The gzip format lets you partition an input stream, compress each partition separately, and concatenate the compressed versions of each partition; the resulting compressed stream can be decompressed by pigz, by gzip, or by any other gzip-format-understanding program. Unfortunately, this approach doesn’t work for your application, because the data are generated dynamically in in the form of a stream, and you want the data to be compressed and delivered to its destination on the fly. You do not want to generate all the data into a huge file, partition the file, compress each partition separately, and send the concatenation of the compressed partitions.
What you want instead, is to do what pigz does: divide the input into fixed-size blocks (with block size equal to 128 KiB), and have P threads that are each busily compressing a block. That is, pigz starts by reading P blocks and starting a compression thread on each block. It then waits for the first thread to finish, outputs its result, and then can reuse that thread to compress the (P+1)st block.

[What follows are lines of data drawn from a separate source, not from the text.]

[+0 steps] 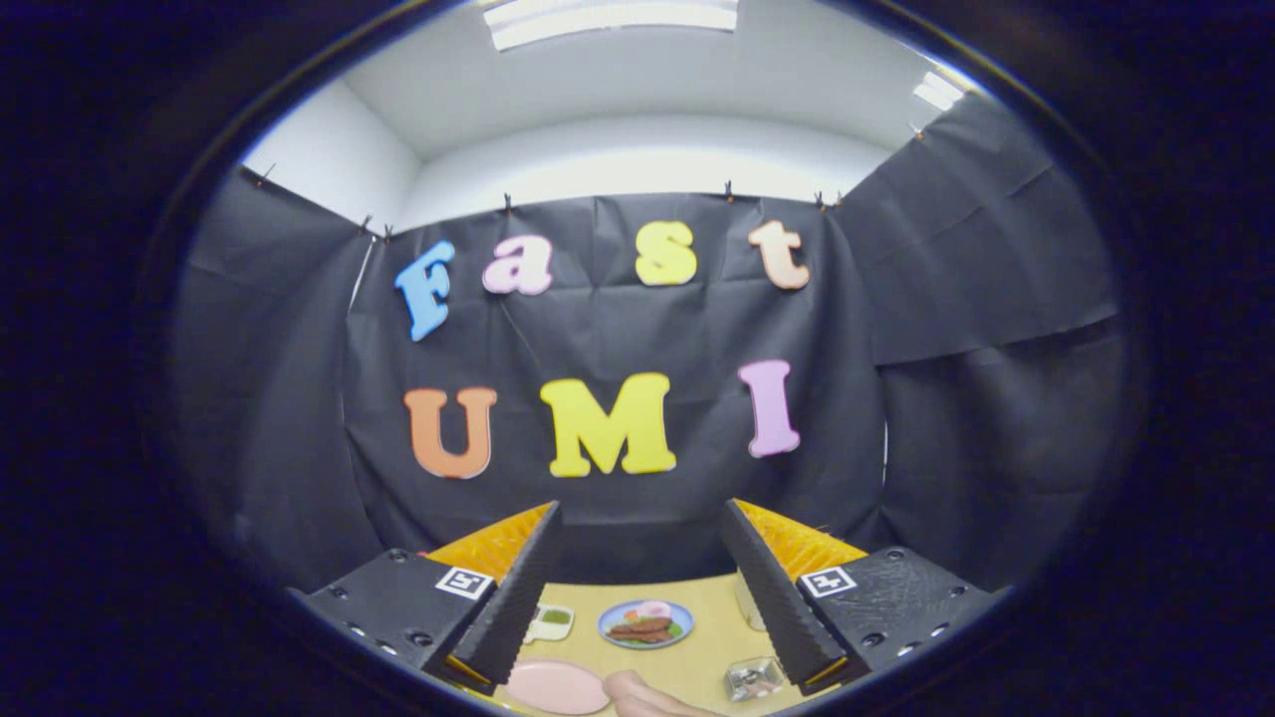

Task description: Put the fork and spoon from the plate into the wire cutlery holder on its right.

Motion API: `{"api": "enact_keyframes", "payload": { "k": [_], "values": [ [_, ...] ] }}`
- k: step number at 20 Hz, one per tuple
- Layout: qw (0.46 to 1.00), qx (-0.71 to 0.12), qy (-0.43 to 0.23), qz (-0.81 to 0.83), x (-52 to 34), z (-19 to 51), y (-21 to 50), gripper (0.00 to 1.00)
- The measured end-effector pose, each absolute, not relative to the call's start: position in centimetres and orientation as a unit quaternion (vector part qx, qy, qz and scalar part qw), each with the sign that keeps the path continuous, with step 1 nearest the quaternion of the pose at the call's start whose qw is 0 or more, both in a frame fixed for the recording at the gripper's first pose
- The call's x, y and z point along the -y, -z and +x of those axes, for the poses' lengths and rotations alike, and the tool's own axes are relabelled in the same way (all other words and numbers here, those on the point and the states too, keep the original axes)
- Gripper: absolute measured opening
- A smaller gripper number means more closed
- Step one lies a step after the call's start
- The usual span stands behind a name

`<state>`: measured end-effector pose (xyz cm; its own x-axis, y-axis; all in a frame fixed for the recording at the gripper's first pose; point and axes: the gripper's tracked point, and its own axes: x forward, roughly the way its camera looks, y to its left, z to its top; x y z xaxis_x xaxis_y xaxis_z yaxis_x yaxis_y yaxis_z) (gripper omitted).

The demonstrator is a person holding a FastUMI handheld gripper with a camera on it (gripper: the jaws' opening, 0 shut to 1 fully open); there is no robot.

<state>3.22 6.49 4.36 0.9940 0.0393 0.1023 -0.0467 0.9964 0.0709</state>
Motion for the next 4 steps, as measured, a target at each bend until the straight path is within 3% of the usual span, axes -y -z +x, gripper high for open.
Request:
{"api": "enact_keyframes", "payload": {
  "k": [4],
  "values": [
    [0.998, 0.062, -0.004, 0.004, -7.1, 2.3, -5.0, 0.96]
  ]
}}
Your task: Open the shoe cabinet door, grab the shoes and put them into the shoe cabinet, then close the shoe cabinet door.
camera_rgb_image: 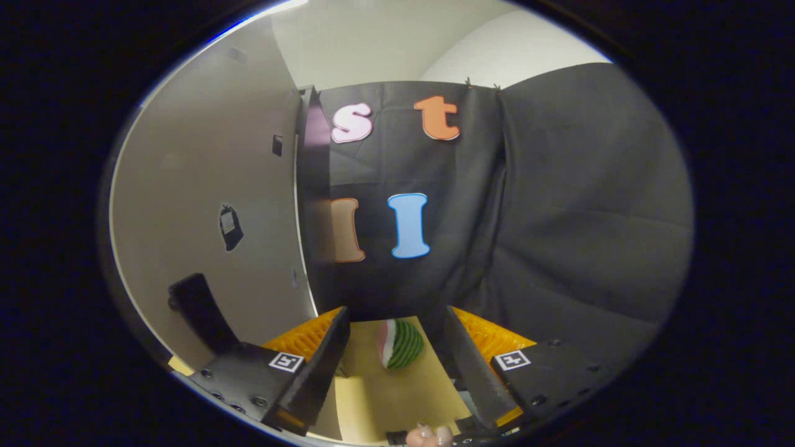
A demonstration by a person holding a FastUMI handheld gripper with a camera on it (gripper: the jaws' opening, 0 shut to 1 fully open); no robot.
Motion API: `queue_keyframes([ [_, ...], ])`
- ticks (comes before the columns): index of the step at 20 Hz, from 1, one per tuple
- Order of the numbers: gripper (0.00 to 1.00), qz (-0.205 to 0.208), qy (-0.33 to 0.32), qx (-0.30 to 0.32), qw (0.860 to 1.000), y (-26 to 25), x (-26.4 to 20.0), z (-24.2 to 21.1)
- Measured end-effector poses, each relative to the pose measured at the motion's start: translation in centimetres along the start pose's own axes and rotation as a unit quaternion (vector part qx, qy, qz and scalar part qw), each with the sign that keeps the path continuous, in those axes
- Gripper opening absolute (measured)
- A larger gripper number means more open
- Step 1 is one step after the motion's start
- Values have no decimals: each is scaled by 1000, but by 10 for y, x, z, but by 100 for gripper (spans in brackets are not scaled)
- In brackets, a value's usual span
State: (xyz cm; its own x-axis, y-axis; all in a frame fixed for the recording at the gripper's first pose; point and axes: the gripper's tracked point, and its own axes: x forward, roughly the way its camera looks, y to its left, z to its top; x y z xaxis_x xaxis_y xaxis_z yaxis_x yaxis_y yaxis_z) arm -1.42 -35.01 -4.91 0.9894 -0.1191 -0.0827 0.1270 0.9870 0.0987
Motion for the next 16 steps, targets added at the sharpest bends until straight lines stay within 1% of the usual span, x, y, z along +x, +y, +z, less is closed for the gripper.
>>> queue_keyframes([
  [4, 95, 33, -6, -20, 999, 22, 9, 2],
  [10, 93, 41, -17, -18, 999, 39, 6, 8],
  [16, 93, 66, -22, -24, 997, 95, -5, 3],
])
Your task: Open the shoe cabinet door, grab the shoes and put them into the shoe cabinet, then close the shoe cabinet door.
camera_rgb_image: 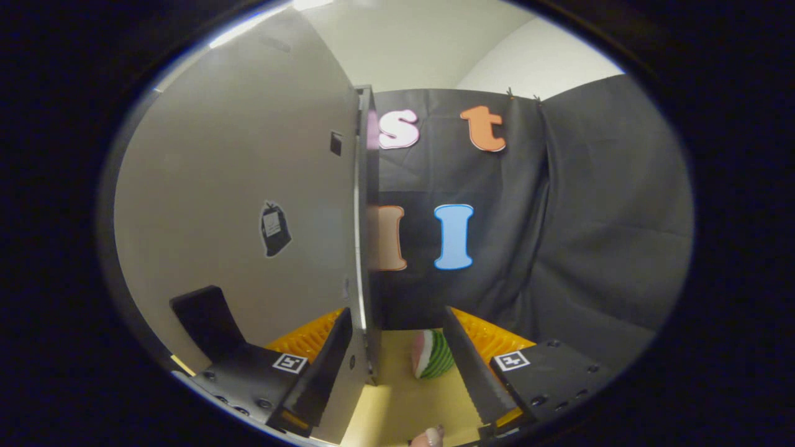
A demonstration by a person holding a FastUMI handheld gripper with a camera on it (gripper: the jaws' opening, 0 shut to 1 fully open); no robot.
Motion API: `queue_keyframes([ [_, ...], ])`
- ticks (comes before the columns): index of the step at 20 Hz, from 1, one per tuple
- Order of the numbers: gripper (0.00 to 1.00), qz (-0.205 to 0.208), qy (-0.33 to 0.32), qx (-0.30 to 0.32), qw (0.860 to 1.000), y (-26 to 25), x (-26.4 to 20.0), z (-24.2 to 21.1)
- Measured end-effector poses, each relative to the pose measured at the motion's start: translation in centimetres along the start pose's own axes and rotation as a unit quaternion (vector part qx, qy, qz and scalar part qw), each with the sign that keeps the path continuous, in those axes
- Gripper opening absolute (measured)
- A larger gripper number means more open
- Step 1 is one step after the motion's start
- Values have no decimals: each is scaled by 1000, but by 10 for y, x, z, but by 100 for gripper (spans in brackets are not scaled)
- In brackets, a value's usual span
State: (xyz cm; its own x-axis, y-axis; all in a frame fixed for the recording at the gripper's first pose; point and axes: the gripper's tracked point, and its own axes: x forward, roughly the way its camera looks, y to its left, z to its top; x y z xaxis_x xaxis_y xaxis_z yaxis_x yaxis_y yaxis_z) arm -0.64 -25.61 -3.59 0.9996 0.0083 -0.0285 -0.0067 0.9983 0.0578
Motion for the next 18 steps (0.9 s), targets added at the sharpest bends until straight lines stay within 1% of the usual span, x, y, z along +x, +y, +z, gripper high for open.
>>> queue_keyframes([
  [5, 93, 4, -10, 10, 1000, 61, -6, 0],
  [7, 93, -1, -13, 11, 1000, 84, -4, 1],
  [10, 93, 4, -20, 11, 1000, 130, 6, 0],
  [12, 93, 10, -26, 12, 1000, 159, 20, 0],
  [16, 93, 46, -24, 10, 999, 226, 58, -7],
  [18, 93, 60, -24, 6, 998, 251, 77, -9],
])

For better compression, pigz does something else. Instead of compressing each block independently, it uses the last 32 KiB of the previous block to prime the compression dictionary for the next block. That way, each block other than the first is compressed better, in the typical case. You want to do that too.

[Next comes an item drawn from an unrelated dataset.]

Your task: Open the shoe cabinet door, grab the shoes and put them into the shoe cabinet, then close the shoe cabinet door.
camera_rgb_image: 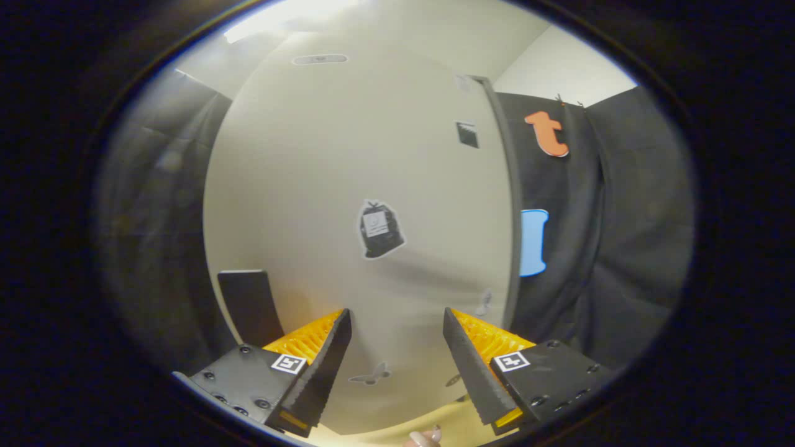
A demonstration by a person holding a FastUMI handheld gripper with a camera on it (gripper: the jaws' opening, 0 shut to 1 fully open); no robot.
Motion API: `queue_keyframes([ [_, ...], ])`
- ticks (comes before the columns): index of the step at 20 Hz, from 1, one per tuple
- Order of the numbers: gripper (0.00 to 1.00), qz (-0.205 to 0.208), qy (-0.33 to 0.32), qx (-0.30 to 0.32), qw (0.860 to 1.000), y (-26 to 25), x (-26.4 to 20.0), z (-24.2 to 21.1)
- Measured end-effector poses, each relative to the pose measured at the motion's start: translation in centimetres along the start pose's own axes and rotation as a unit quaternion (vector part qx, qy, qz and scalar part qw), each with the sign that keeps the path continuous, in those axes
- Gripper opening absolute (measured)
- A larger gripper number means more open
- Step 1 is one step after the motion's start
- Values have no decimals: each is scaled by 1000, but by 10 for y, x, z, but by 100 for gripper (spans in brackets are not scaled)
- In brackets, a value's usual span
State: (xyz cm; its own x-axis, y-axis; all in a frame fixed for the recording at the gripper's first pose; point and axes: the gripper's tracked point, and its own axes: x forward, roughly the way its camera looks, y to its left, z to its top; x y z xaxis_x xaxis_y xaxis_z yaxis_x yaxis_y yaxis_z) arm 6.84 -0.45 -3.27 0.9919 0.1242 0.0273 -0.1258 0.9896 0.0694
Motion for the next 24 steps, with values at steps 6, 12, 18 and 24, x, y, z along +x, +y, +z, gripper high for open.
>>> queue_keyframes([
  [6, 93, 4, -8, -3, 1000, 33, 46, 0],
  [12, 93, -10, -9, -11, 1000, 38, 70, 2],
  [18, 94, -13, -7, -6, 1000, 37, 75, 1],
  [24, 94, -8, -4, -2, 1000, 38, 73, 1],
])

You search around the net some more to see whether someone has done this, and find that there’s a package by Cédrik Lime called MessAdmin that has a similar feature in MessAdmin-Core. It has a lot of code that you don’t need, though, and doesn’t have a simple standalone application to try out. You’d like a stripped down version that just does pigz-style multithreaded compression, so that you compare the two applications’ performances.
Assignment
Write a Java program called Pigzj that behaves like the C pigz implementation, in the sense that it operates with multiple compression threads to improve wall-clock performance. Each compression thread acts on an input data block of size 128 KiB. Each thread uses as its dictionary the last 32 KiB of the previous input data block. Compressed output blocks are generated in the same order that their uncompressed blocks were input. The number of compression threads defaults to the number of available processors, but this can be overridden. Your program may also use a small, fixed number of threads to control the compression threads or to do input/output.
Your implementation can be a simplification of pigz, in the following ways:
Pigzj need not decompress; you have to implement only the compression part.
Pigzj needs to support only the -p processes options of pigz. The latter option must be spelled with the space between the option and the value: for example, -p3 (without a space) need not be recognized. Pigzj can report an error if any other option syntax is used. Pigzj need not and should not support attempts to use more than four times the number of available processors.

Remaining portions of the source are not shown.